**DIRECTIONS FOR THIS TASK**
Read the data below line by line and state how many lines hold "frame". Nothing else belongs in the answer.
#### INPUT DATA ####
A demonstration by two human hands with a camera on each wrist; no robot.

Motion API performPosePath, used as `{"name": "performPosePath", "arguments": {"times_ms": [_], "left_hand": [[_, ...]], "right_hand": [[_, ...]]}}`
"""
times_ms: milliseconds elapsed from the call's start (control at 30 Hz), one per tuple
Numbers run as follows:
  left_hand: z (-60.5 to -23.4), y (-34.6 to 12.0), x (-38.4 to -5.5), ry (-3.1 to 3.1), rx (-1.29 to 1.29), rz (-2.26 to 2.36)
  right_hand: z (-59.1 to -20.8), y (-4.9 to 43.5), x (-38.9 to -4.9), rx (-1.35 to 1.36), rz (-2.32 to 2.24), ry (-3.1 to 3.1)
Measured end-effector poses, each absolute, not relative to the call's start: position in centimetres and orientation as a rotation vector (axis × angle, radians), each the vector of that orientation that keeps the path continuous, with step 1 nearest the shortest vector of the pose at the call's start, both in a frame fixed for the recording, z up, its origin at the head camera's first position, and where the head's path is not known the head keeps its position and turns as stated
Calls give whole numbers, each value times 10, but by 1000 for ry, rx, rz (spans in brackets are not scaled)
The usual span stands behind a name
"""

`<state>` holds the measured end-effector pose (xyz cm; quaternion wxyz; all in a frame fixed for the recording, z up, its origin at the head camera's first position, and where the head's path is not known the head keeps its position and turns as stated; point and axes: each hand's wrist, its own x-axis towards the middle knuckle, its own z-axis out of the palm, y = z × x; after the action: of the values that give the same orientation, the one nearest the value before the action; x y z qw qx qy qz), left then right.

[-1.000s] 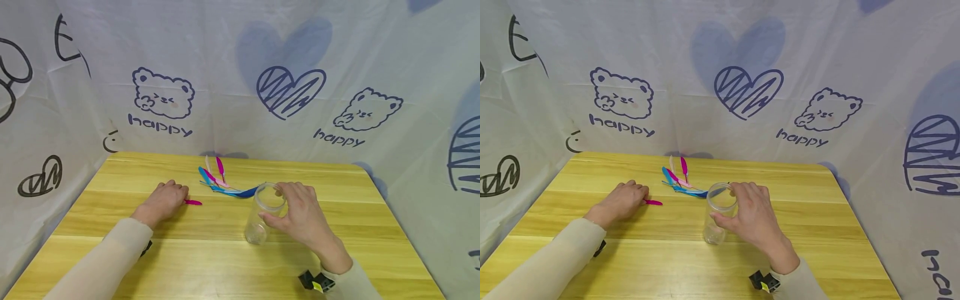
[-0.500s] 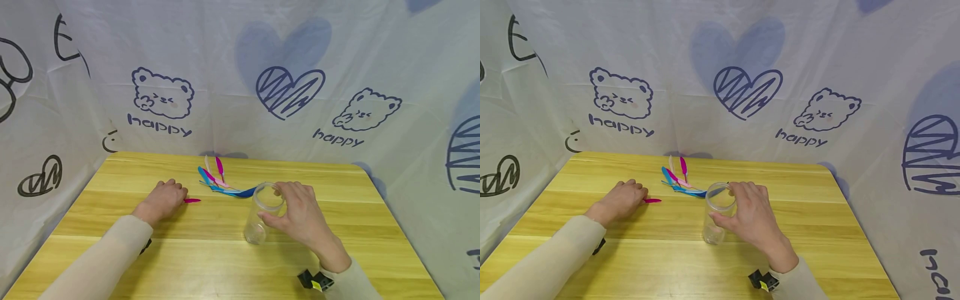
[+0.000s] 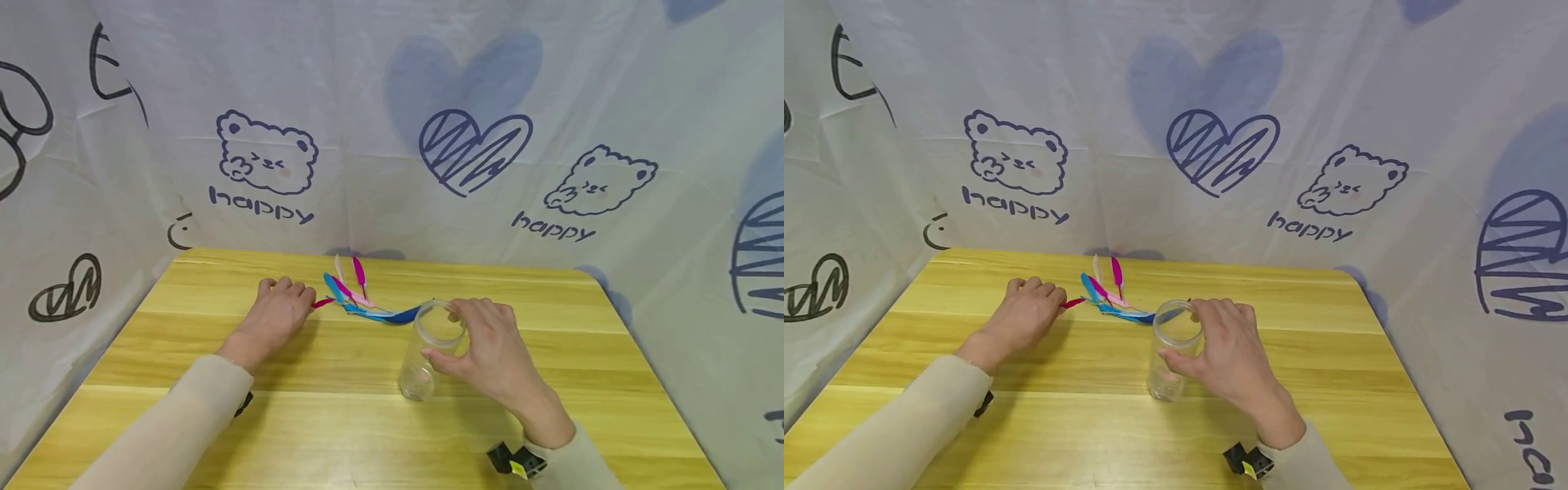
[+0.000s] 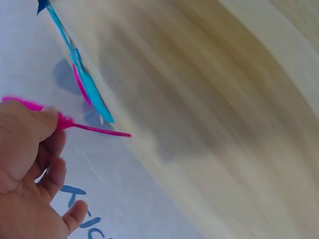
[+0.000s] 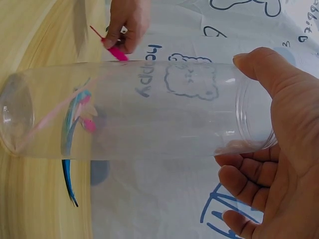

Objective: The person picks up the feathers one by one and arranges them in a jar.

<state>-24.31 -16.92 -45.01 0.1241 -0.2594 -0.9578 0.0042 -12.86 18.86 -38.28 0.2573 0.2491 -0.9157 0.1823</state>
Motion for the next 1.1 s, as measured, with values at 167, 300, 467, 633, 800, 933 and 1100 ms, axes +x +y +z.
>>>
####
**EXERCISE RESULT**
2